Coinbooks raises $3.2 million to develop accounting software to serve DAOs


  • A San Francisco-based accounting software startup, Coinbooks, has raised $3.2 million from investors involving a number of big names.
  • Coin books work by merging with cryptocurrency wallets and persistent accounting software so that cryptocurrency businesses can manage crypto and non-crypto transactions.
  • Coinbooks completed its most recent round earlier this month, which was $2.5 million, with a pre-seed round of $700,000.

Simplified accounting for DAOs

A San Francisco-based accounting software startup, Coinbooks, just started 3 months ago. But over that time, the organization has raised $3.2 million from investors including Orange DAO, Seed Club Ventures, Polygon Founders, Lattice Capital, Multicoin Capital, and Y Combinator.

Discovered by a 21-year-old, Arnav Bathla, the organization aims to transform the way DAOs or Decentralized Autonomous Organizations and cryptocurrency businesses currently keep accounts.

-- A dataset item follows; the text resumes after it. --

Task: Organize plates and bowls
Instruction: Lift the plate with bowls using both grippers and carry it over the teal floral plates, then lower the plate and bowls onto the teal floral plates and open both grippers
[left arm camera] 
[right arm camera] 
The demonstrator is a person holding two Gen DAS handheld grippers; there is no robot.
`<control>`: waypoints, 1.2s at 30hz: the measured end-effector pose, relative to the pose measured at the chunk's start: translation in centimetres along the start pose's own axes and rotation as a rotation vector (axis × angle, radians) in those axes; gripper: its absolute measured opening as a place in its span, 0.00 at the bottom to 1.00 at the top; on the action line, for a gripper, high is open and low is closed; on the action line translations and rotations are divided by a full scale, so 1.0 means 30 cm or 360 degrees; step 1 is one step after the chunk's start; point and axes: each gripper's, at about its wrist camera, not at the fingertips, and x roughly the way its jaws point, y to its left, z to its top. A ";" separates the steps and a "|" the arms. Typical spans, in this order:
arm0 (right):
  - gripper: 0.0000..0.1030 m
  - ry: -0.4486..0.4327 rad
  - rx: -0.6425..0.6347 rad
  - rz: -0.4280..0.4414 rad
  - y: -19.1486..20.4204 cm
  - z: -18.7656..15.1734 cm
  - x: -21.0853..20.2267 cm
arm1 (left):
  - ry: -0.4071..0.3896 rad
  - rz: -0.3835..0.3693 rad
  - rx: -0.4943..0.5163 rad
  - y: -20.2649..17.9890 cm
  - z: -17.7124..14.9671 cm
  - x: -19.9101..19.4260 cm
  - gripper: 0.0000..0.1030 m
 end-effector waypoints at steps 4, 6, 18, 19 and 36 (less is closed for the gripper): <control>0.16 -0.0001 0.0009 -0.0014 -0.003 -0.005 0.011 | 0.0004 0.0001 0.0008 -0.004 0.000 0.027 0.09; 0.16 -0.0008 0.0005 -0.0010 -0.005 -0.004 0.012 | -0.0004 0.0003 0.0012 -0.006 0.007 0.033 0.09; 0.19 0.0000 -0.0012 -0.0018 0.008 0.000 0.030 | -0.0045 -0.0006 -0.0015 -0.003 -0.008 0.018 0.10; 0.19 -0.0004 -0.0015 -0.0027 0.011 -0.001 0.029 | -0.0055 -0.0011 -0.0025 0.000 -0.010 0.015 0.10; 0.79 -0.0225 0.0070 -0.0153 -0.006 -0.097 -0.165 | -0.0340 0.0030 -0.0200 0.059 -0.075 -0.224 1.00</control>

Arnav told a news website that persistent accounting platforms are merging with bank accounts. Cryptocurrency organizations and DAOs use wallets for their digital asset transactions. This means that they have to manually copy and paste transactions into persistent platforms to trace their digital assets.

Coinbooks works in a mix with cryptocurrency wallets and persistent accounting software so that the digital asset organization can manage both their crypto and non-crypto transactions in one place.

DAOs have seen a surge in growth over the previous year, with approximately $16 billion in total assets under management and 1.7 million members as of December 2021, according to research from a website. ‘news. Unlike conventional organizations, DAOs operate through smart contract tools and frequently use game organizational frameworks.

Coinbooks’ most recent round ended earlier this month, securing $2.5 million in that round with a pre-seed in February for $700,000. With such funding, the founder of Coinbooks aims to build a strong team, examine product-market fit and focus on scaling. Coinbooks will also participate in the Y Combinator Summer 2022 cohort.

Why is accounting important for crypto?

For tax purposes, the use of crypto assets is considered a barter exchange, the value must be established at the time of receipt and the basis must be documented.

Making payments through crypto assets triggers an identification of loss or gain, which is why it is important to monitor cryptocurrency closely. On the financial accounting side, the receipt of digital currency from a customer falls under revenue identification laws for virtual assets.

There are two elements to using crypto assets as transactions for organizational expenses – sales of currency and receipt of goods or services for non-cash consideration.

On the financial statements, related accounting policies need to be addressed and influence several threats and future economic outcomes.

What is a DAO?

A DAO or Decentralized Autonomous Organization is a way to organize people and their interests on the web using blockchain technology.

People can create a DAO to raise funds for charity or create an investment organization where each member is likely to contribute funds against receiving equity in a project or business.